▶ Assignment
Please copy out each line of the listing that contains the word "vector".

####################

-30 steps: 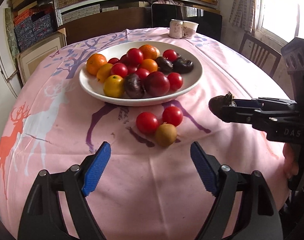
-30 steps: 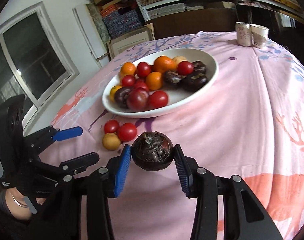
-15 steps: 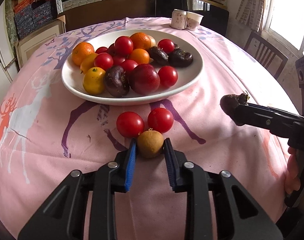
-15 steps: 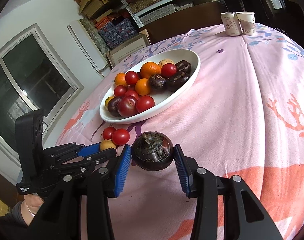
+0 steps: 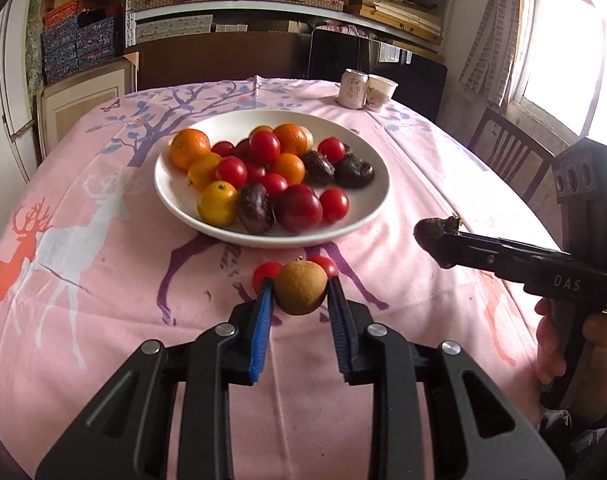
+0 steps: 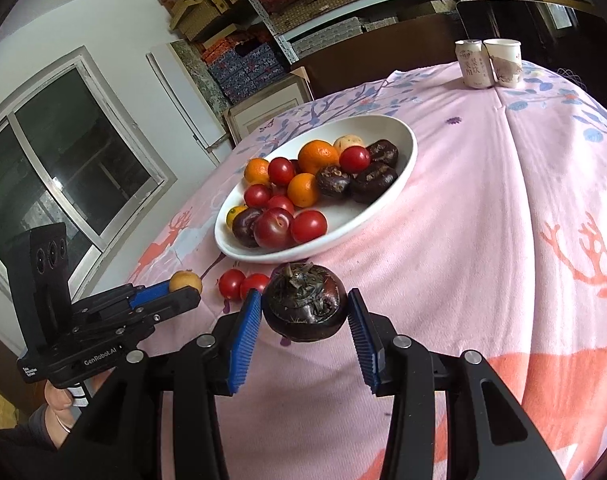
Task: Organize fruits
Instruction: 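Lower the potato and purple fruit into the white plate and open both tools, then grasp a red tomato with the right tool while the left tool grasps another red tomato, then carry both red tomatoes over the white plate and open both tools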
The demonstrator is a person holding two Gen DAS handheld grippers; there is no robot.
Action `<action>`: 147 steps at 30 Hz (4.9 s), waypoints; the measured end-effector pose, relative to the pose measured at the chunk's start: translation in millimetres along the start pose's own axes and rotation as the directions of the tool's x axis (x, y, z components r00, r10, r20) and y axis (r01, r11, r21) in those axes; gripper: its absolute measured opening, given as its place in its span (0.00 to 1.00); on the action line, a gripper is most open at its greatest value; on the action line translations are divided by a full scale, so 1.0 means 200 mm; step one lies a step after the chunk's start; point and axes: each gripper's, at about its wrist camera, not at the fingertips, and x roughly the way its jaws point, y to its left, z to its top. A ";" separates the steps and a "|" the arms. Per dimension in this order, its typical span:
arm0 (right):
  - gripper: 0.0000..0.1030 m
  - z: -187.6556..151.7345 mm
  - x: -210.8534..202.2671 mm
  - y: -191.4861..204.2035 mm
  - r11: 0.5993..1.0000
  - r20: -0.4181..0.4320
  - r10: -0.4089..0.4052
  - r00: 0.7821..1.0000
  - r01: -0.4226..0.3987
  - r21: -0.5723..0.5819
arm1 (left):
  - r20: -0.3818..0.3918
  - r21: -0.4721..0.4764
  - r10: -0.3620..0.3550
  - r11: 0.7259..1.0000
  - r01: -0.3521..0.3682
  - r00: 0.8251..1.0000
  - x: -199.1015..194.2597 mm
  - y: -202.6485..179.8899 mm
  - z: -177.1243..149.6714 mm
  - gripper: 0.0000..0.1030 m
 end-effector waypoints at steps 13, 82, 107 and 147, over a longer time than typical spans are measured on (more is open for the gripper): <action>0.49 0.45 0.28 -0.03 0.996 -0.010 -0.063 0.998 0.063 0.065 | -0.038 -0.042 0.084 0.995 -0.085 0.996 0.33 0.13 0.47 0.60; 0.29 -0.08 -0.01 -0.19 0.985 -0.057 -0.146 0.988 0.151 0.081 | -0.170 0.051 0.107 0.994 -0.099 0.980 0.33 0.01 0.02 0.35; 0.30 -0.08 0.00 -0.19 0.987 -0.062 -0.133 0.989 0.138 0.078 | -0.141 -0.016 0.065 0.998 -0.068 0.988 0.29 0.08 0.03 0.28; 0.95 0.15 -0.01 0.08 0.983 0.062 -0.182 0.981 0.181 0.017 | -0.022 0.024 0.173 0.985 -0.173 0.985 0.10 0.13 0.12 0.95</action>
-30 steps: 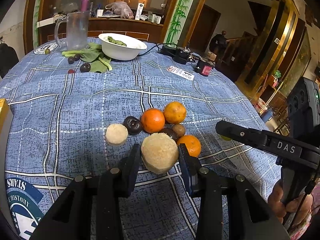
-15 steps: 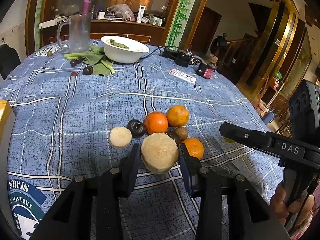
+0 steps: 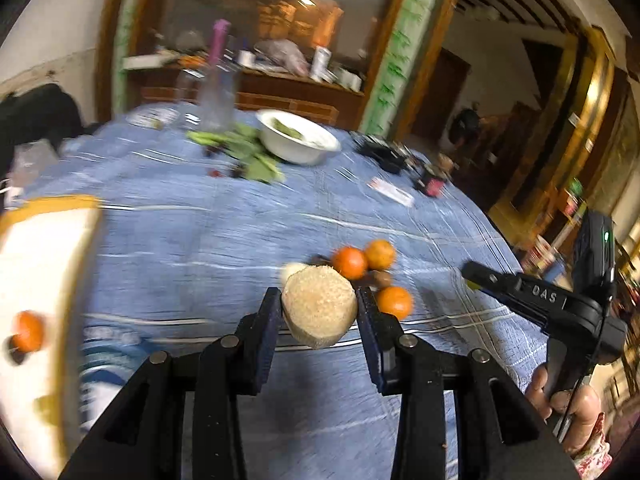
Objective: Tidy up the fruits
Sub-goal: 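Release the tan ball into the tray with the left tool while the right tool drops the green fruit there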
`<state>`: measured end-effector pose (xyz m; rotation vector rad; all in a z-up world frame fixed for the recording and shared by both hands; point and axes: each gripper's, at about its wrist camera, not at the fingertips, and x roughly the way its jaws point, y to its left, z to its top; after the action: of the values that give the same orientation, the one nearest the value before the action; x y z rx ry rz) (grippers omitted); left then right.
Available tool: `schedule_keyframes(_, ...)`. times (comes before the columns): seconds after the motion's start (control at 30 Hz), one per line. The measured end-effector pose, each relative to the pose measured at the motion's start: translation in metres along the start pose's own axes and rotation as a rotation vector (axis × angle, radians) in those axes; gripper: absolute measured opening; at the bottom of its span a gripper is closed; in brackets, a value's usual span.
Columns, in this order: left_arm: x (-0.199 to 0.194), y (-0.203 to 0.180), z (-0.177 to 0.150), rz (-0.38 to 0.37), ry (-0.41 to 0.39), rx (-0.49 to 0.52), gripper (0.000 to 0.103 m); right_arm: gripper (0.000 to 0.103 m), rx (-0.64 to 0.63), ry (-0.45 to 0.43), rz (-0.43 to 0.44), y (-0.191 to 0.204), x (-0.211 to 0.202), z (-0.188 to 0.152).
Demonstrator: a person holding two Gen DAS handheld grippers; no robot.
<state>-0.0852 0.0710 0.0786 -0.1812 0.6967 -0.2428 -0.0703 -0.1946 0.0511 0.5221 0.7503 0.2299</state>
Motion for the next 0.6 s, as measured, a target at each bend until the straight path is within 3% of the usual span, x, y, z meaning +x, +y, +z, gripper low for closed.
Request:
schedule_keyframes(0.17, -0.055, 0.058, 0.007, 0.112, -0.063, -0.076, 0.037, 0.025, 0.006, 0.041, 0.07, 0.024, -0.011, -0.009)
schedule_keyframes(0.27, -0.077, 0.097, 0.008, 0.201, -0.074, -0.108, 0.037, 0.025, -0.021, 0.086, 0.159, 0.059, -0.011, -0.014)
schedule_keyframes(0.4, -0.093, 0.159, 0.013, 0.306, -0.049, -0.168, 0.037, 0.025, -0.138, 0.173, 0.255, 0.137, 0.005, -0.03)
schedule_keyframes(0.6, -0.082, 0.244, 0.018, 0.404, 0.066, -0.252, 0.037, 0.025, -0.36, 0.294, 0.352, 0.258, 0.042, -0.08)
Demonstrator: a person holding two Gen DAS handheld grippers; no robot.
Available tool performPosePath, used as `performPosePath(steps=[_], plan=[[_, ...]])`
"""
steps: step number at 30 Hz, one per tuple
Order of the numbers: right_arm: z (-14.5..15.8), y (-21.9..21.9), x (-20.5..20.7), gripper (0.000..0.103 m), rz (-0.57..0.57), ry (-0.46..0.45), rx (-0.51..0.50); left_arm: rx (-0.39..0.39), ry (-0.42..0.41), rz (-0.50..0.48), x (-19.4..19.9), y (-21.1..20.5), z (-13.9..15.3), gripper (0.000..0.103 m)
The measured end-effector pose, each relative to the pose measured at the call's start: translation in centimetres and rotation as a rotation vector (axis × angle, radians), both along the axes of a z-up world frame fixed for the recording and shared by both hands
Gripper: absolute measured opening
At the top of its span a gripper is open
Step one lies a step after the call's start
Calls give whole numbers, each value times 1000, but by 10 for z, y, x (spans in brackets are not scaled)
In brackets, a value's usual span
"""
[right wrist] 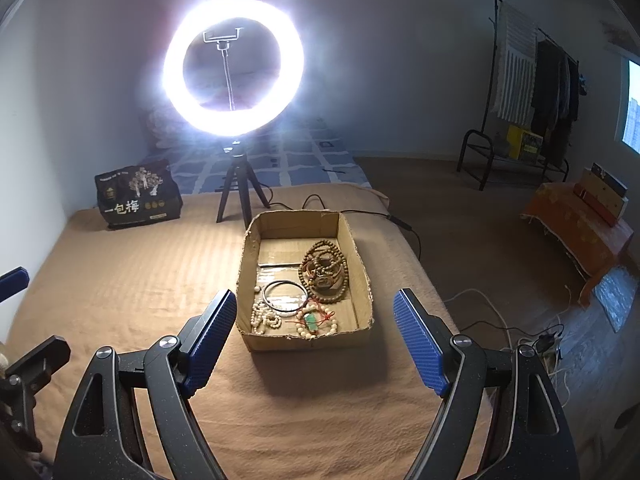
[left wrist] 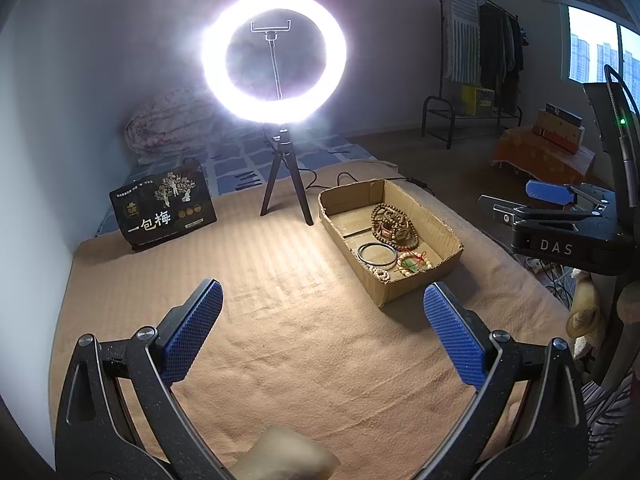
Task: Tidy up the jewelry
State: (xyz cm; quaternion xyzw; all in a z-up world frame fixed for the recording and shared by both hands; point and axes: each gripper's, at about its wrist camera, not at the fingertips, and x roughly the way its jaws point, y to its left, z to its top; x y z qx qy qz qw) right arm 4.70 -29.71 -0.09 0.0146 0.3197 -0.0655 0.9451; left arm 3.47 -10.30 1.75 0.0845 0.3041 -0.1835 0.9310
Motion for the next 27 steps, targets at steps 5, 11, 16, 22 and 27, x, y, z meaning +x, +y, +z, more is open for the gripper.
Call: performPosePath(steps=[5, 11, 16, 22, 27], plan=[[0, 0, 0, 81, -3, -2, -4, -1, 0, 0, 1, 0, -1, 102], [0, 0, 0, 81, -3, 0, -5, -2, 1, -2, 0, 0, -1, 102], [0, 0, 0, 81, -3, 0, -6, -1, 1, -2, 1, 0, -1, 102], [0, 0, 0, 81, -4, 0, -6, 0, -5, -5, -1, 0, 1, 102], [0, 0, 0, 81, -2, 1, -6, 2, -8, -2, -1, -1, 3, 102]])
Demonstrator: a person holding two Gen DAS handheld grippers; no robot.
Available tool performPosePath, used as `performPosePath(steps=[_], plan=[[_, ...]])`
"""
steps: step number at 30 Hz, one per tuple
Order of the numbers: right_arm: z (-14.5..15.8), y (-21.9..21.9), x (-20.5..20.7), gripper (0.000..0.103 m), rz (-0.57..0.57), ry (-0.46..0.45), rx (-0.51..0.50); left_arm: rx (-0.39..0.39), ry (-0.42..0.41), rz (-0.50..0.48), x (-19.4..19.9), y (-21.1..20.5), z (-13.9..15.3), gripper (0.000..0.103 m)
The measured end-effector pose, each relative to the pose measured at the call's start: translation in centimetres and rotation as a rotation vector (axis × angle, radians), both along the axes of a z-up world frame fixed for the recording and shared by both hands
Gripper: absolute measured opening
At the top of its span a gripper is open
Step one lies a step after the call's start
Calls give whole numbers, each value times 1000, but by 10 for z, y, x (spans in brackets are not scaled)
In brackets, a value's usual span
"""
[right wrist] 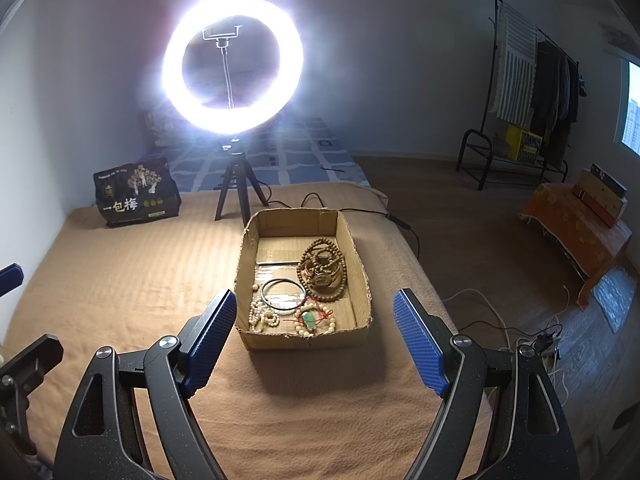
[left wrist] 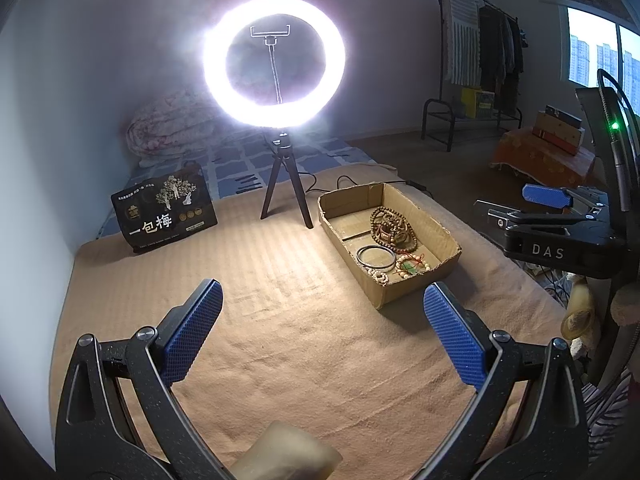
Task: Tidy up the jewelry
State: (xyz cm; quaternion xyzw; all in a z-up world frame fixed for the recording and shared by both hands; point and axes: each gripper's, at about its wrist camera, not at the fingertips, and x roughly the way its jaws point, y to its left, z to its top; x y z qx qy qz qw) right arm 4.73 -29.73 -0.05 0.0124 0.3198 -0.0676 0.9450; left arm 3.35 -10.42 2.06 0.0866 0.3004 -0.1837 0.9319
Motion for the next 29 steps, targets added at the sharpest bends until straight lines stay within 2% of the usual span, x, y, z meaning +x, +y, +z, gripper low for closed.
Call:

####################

▶ Task answer
`<state>`: measured end-effector pose (xyz m; rotation vector rad; all in a z-up world frame fixed for the recording and shared by both hands; point and axes: each gripper's, at about its wrist camera, not at the fingertips, and x roughly the way its jaws point, y to its left, z to its top; after the action: of the values that give the same orientation, the one nearest the value before the action; x y z rx ry rz) (grippers omitted); left then right.
Available tool: `schedule_keyframes(_, ...)`. times (comes before the columns): seconds after the motion's start (control at 30 Hz), one per line. The measured end-effector pose, each relative to the pose measured at the motion's start: translation in metres along the start pose's own axes and rotation as a rotation vector (axis × angle, radians) in those axes; gripper: absolute measured opening; at the bottom of its span a gripper is closed; in brackets, a value's usual span.
The measured end-effector pose, each relative to the pose measured at the call's start: translation in centimetres and rotation as a rotation vector (axis × angle, radians), both along the axes of a z-up world frame fixed for the recording and shared by both hands
The measured end-effector pose, each relative to the pose measured at the call's start: translation in centimetres and rotation as a rotation vector (axis × angle, radians), both along the axes of a z-up world frame fixed for the recording and shared by both hands

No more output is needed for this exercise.